Take a moment to do a quick assessment of your risk and review your safeguards. Thinking about things from a different perspective can be an effective way of doing that. Ask yourself or your team some of these questions:

  • How much petty cash does the district have on premises? Recognize that any petty cash is at risk of theft.
  • Does the district provide credit cards to employees? How are you monitoring their usage? Think about whether the controls on those accounts are adequate to ensure all purchases are appropriate.
  • Do you have a strong separation of duties policy? Does only one employee handle all financial transactions? How can you divide these duties to ensure proper oversight? It is best to have more than one person oversee every transaction. Divide duties so no one person has total control over any transaction.
  • Do you require verification of wire transfers by multiple forms of contact? It is best to require a minimum of two — such as email, phone call, fax, or in-person request.
  • Do you offer anti-fraud training to employees who handle money? Do you offer anti-phishing training?

As the leader of a public entity, ensuring the security of public funds is your duty. Utilizing the techniques mentioned above can help manage your risk of loss. They can also discourage employees from stealing. However, these controls can fall short and leave you vulnerable. Having the right Crime coverage limit will give you added protection so you can sleep at night.

Is an Increase in Limits Right for You?

Since limits are not one-size-fits-all, your needs are going to differ from those of other members. Currently, approximately 90 percent of Pool members purchase Crime coverage. Even so, an overwhelming majority buy only enough to satisfy the statutory bond requirement. Of the districts that purchase higher amounts, fewer than ten percent have limits over $100,000.
In 2022, the Association of Certified Fraud Examiners reported that 25% of organizations affected by fraud are local government entities. The median loss was $125,000. Ask yourself whether your district can afford to lose that much of its budget.
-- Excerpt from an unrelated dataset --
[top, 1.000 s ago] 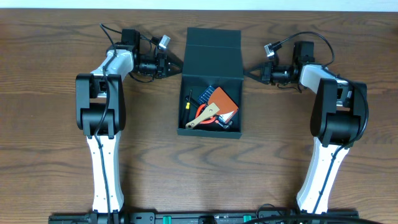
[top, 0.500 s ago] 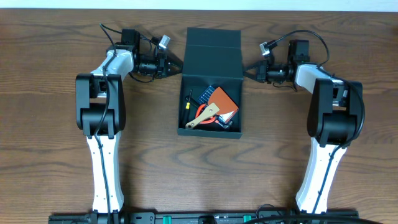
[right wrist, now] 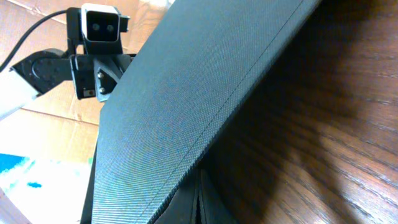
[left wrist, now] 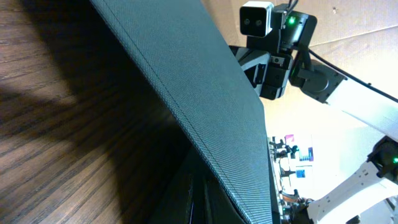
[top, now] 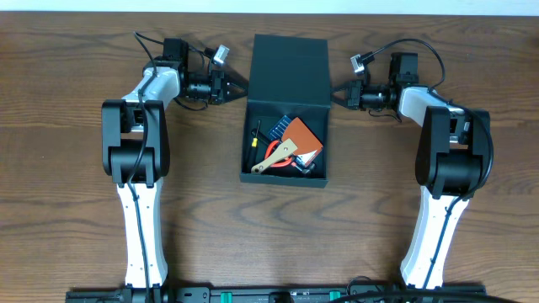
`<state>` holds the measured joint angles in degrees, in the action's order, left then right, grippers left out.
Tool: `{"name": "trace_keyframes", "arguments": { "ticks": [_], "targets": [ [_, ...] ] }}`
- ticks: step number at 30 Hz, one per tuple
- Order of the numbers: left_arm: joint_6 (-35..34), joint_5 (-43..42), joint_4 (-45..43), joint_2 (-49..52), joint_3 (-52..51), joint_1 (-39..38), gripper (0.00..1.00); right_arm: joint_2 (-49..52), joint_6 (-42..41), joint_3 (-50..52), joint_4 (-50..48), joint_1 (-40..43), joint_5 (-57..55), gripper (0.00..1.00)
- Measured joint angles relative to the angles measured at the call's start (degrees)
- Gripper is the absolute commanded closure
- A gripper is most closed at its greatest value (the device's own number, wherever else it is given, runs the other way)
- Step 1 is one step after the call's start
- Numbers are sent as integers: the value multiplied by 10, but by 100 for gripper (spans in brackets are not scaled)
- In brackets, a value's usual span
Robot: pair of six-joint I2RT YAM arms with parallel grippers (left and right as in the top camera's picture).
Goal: Pack container
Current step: 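Push the lid edges with both grippers, tilting the lid forward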
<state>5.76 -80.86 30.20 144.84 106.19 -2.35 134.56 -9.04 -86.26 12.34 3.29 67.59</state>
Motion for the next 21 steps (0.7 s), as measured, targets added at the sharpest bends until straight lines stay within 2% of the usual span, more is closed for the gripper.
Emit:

Our basic Crime limit is $5,000 but you can purchase limits up to $5 million, subject to underwriting approval. The contribution is determined by several factors, including your current employee count. Consider an increase to the basic limit to provide your district with some added protection. Making an informed decision about the right limit will not just protect your district’s assets, it will also safeguard the public’s trust in you.

With renewal in full swing, you can easily request options for increased limits, so if you elect to make a change it will be in effect for your next coverage period.